Political games being played at the expense of the voters' choice are not the stuff of good self-governance. The interests of citizens are not served if competition to elected office is eliminated. Lack of choice is NEVER a good thing when there are politicians accumulating power and repeatedly abusing their offices with no other check on them besides getting rid of them at the ballot box.
SECTION 8-13-1356. Filing of statement of economic interests by candidates for public office.
(A) This section does not apply to a public official who has a current disclosure statement on file with the appropriate supervisory office pursuant to Sections 8-13-1110 or 8-13-1140.
(B) A candidate must file a statement of economic interests for the preceding calendar year at the same time and with the same official with whom the candidate files a declaration of candidacy or petition for nomination.
(C) The official with whom the candidate files a declaration of candidacy or petition for nomination, no later than five business days after candidacy books close, must file a copy of the statement with the appropriate supervisory office.
(D) An individual who becomes a candidate other than by filing must, no later than fifteen business days after becoming a candidate, file a statement of economic interests for the preceding calendar year with the appropriate supervisory office.

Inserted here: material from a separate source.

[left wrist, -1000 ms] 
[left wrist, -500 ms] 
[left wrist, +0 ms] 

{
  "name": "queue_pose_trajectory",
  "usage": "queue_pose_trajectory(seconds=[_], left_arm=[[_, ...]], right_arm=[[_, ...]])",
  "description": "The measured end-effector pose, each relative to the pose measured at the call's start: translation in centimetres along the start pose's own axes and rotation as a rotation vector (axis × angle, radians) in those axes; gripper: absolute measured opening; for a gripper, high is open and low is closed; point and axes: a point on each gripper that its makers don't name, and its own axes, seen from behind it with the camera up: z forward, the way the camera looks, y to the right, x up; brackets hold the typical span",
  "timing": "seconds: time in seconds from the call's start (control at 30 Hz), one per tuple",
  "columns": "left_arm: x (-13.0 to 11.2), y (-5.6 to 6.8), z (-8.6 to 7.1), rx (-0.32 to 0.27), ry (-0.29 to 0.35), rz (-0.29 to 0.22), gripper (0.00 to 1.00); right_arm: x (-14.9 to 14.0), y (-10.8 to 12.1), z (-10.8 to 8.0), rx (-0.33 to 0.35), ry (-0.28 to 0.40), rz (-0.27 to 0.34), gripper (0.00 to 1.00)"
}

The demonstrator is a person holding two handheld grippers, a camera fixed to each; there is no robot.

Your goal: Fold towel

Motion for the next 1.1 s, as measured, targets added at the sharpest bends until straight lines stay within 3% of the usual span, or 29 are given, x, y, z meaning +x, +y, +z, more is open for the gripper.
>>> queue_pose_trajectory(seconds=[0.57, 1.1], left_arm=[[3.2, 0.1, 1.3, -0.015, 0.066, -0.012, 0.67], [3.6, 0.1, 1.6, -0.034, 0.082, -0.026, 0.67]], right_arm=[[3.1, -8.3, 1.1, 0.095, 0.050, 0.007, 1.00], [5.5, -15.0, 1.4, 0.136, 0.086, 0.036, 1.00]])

(E) An officer authorized to receive declarations of candidacy and petitions for nominations under the provisions of Chapter 11 of Title 7 may not accept a declaration of candidacy or petition for nomination unless the declaration or petition is accompanied by a statement of economic interests. If the candidate's name inadvertently appears on the ballot, the officer authorized to receive declarations of candidacy or petitions for nomination must not certify the candidate subsequent to the election.
(F) If the candidate files for office before January first of the year in which the election is held, he must file a supplementary statement covering the preceding calendar year no later than April first of the year in which the election is held.
(G) A candidate who is not a public official otherwise filing a statement has the same disclosure requirements as a public official with the exception of reporting gifts.
(H) The State Ethics Commission must furnish to each clerk of court in the State forms on which the statement of economic interests shall be filed.
From the SC Constitution:
DECLARATION OF RIGHTS . . .
SECTION 3. Privileges and immunities; due process; equal protection of laws.
The privileges and immunities of citizens of this State and of the United States under this Constitution shall not be abridged, nor shall any person be deprived of life, liberty, or property without due process of law, nor shall any person be denied the equal protection of the laws. (1970 (56) 2684; 1971 (57) 315.)